97 Dollar Mindestlohn

Bangladesch ist nach China der zweitgrößte Bekleidungshersteller der Welt und der größte Lieferant für Denim-Jeans nach Europa. Die Textilindustrie ist ein bedeutender Wirtschaftsfaktor. 83 Prozent der Exporte des Landes werden in dieser Branche erwirtschaftet. Das Exportvolumen der Bekleidungsindustrie liegt bei 30 Milliarden Dollar. In den rund 4000 Textilfabriken des Landes arbeiten 3,6 Millionen Menschen. 65 Prozent davon sind Frauen.
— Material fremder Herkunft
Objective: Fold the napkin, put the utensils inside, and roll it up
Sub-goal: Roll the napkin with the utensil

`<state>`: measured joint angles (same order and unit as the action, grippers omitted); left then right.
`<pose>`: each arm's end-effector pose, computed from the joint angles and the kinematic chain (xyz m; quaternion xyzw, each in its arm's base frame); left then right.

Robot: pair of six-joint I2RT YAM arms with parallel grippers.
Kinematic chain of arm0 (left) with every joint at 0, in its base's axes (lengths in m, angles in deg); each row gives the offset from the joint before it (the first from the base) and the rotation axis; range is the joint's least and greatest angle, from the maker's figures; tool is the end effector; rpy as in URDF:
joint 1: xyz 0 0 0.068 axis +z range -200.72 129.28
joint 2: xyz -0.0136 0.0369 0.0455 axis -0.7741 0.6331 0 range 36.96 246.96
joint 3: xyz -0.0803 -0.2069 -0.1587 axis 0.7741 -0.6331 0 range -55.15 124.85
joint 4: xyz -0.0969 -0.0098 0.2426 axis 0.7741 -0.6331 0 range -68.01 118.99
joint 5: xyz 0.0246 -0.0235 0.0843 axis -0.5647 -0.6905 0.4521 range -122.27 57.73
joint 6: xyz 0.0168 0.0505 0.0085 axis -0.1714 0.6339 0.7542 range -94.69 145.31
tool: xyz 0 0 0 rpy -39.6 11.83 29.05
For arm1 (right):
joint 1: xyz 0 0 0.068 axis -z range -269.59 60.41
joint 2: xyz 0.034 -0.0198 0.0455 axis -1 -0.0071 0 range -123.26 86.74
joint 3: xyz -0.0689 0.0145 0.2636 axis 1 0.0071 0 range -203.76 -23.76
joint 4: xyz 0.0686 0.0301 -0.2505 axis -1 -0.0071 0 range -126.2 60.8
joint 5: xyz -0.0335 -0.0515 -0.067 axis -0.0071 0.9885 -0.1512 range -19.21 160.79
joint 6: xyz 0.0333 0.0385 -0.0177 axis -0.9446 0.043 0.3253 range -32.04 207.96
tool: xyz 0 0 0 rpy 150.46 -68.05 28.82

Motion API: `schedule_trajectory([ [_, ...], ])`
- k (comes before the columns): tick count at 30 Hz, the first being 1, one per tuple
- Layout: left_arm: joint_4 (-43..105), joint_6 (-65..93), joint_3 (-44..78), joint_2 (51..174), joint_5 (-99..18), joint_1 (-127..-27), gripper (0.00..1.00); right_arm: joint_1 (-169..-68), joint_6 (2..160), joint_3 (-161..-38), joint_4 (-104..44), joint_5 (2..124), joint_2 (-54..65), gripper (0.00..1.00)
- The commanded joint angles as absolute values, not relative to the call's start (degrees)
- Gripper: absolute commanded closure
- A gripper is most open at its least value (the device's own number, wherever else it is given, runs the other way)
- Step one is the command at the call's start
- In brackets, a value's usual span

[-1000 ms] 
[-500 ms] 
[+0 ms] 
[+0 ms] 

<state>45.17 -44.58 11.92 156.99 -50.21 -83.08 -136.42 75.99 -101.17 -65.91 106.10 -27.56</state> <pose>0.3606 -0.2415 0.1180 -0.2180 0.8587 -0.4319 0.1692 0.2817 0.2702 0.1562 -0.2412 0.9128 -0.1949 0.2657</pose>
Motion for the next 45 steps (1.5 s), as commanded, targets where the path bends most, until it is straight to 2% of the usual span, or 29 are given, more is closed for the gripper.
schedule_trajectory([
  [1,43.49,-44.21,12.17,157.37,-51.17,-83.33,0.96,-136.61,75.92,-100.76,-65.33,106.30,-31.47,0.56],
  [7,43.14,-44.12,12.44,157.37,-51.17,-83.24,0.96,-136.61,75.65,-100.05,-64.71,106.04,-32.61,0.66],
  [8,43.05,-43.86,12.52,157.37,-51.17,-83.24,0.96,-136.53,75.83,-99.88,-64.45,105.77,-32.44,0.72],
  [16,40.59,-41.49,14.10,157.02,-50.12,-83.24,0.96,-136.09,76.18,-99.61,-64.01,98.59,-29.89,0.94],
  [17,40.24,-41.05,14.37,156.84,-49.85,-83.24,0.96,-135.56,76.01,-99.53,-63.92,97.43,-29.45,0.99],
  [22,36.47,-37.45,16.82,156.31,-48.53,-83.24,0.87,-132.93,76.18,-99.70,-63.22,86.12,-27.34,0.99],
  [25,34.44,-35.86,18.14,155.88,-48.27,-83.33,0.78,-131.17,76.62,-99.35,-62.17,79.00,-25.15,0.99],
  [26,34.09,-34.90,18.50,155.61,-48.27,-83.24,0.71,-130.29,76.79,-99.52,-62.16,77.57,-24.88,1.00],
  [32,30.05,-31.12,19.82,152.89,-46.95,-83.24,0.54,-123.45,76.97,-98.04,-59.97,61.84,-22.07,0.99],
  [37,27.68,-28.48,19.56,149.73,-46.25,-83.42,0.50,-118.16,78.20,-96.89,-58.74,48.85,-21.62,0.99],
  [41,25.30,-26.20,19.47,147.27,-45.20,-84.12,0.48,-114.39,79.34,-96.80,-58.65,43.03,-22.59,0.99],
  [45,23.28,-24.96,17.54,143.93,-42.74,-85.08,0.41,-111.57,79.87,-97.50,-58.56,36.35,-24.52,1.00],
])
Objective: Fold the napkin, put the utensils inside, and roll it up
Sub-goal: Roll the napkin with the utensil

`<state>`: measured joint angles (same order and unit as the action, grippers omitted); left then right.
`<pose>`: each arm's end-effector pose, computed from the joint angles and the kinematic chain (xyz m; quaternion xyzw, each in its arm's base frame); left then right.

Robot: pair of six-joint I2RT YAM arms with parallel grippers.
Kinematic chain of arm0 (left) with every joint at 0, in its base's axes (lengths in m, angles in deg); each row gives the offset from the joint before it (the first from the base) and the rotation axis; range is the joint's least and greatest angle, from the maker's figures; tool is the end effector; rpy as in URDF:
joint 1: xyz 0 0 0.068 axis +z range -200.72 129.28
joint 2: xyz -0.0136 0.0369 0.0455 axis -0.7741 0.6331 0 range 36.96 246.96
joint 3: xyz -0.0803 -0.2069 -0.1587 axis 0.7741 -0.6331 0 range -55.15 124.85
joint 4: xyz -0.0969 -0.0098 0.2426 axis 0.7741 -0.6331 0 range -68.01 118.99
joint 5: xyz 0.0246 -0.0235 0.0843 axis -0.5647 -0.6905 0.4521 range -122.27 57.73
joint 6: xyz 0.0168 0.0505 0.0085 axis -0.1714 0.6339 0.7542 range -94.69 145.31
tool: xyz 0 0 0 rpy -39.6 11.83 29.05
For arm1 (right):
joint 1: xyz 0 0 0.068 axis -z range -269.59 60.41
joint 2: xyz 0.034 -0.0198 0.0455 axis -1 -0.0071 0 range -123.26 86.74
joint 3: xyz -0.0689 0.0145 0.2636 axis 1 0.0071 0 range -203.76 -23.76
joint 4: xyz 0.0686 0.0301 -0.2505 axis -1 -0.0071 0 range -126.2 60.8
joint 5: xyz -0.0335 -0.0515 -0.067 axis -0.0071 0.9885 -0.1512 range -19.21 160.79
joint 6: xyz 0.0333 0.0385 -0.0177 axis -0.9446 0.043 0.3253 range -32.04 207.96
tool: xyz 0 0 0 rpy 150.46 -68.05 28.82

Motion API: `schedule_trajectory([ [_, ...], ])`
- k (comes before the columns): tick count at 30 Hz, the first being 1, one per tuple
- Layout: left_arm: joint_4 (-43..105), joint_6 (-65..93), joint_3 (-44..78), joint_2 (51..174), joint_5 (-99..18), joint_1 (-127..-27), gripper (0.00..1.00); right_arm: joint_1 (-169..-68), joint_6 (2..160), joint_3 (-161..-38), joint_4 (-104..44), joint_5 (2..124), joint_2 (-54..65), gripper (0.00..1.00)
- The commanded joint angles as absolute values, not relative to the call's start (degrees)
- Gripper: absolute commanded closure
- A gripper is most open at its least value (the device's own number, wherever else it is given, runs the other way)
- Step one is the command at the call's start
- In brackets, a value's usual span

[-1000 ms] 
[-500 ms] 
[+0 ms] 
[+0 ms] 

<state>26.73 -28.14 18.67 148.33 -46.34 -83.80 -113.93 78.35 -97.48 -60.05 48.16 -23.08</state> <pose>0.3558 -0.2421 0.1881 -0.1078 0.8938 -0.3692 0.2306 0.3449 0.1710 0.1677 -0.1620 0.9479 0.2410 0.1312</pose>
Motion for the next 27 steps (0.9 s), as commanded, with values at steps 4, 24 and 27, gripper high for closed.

"Viele Institutionen arbeiten hart daran, die Arbeitsbedingungen und die Sicherheit in der Textilbranche zu verbessern", betont Uddin. Die Zahl der Gewerkschaften habe sich in den letzten zehn Jahren vervierfacht auf 564, sagt Uddin. Die Mindestlöhne seien in den letzten acht Jahren von 37 Dollar im Jahr 2010 auf 97 Dollar im Jahr 2017 gestiegen. Doch der Importpreis für Bekleidung aus Bangladesch sank in derselben Zeit um sieben Prozent. "Das ist das größte Problem im Moment. Von Europa hören wir nur: Erhöht die Löhne. Aber woher sollen wir das Geld nehmen?", sagt der Fabrikeigentümer.

Jeans unter 29 Euro kann nicht nachhaltig sein

"Wir haben einen großen Preisdruck. Wenn wir eine nachhaltige Preisgestaltung bekommen, könnten wir die Arbeiter besser bezahlen." Auch die Konsumenten könnten zu besseren Arbeitsbedingungen beitragen, sagt Uddin. Sein Appell an die Konsumenten: "Kaufen Sie nicht zu viel Kleidung. Kaufen Sie nur nachhaltige Kleidung." Werde eine seiner Jeans um 29 Euro verkauft, bekomme er davon acht Euro. "Kostet sie weniger, kann sie nicht unter fairen und nachhaltigen Bedingungen produziert werden." Zwar gebe es in Europa eine wachsende Slow-Fashion-Bewegung, die auch auf Fairness für die Hersteller setzt, Uddin wünscht sich aber auch verbindliche Minimumpreise.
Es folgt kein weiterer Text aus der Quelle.